**Goal of the exercise:** Beginning at the line containing "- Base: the" in the material below and ending at the line containing "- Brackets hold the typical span", return each line exactly and add nothing.

**Data block:**

- Opening Delimiter -

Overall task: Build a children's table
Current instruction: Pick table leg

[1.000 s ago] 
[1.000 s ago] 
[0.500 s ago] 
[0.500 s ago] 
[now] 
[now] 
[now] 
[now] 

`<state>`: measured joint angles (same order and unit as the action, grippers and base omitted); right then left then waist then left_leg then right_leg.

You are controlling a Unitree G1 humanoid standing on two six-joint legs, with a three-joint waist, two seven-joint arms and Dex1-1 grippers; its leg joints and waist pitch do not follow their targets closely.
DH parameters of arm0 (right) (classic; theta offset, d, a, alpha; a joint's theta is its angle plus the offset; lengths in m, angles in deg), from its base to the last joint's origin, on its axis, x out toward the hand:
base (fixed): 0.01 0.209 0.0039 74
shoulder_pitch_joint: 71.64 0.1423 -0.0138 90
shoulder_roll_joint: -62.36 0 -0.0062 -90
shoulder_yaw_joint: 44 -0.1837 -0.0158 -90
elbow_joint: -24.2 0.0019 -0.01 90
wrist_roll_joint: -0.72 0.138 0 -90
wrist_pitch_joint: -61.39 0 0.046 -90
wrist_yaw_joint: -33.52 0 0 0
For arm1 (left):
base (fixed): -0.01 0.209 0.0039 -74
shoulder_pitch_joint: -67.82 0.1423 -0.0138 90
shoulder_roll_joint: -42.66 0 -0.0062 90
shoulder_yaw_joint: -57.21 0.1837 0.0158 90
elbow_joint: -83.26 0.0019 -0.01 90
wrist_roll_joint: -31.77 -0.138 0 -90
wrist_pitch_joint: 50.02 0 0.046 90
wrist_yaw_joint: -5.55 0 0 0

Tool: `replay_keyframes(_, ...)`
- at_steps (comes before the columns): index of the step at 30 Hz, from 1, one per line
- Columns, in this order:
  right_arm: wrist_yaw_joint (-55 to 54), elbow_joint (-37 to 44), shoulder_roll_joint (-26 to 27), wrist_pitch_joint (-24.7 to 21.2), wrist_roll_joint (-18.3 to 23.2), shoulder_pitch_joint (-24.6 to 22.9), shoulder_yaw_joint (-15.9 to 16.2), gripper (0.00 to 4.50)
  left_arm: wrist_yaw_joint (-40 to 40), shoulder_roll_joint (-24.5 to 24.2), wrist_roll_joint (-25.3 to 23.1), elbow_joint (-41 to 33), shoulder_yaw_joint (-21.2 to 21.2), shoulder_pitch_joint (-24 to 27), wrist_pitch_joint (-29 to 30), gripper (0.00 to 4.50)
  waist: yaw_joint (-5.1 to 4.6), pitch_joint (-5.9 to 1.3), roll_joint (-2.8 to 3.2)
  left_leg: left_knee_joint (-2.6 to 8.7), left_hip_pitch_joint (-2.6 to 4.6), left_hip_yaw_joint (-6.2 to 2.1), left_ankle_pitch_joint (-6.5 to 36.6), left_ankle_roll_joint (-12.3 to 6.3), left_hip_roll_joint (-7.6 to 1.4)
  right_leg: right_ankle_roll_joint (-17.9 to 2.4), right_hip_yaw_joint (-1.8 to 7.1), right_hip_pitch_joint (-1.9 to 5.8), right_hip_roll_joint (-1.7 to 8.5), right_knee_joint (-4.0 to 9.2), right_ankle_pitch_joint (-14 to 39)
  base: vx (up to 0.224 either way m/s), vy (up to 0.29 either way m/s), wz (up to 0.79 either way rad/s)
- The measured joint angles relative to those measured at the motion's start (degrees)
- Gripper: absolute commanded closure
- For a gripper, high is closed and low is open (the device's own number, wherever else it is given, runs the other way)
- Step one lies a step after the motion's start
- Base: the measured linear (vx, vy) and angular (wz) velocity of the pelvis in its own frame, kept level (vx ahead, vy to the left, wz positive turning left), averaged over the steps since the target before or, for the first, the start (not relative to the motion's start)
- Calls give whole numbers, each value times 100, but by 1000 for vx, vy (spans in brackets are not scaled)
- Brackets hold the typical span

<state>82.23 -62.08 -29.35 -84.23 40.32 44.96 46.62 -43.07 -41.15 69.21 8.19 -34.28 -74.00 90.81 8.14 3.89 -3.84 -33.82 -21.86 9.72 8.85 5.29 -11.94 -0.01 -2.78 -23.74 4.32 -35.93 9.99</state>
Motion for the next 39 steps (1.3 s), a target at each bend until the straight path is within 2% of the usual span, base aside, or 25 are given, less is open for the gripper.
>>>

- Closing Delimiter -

**Completed task:**
- Base: the measured linear (vx, vy) and angular (wz) velocity of the pelvis in its own frame, kept level (vx ahead, vy to the left, wz positive turning left), averaged over the steps since the target before or, for the first, the start (not relative to the motion's start)
- Calls give whole numbers, each value times 100, but by 1000 for vx, vy (spans in brackets are not scaled)
- Brackets hold the typical span

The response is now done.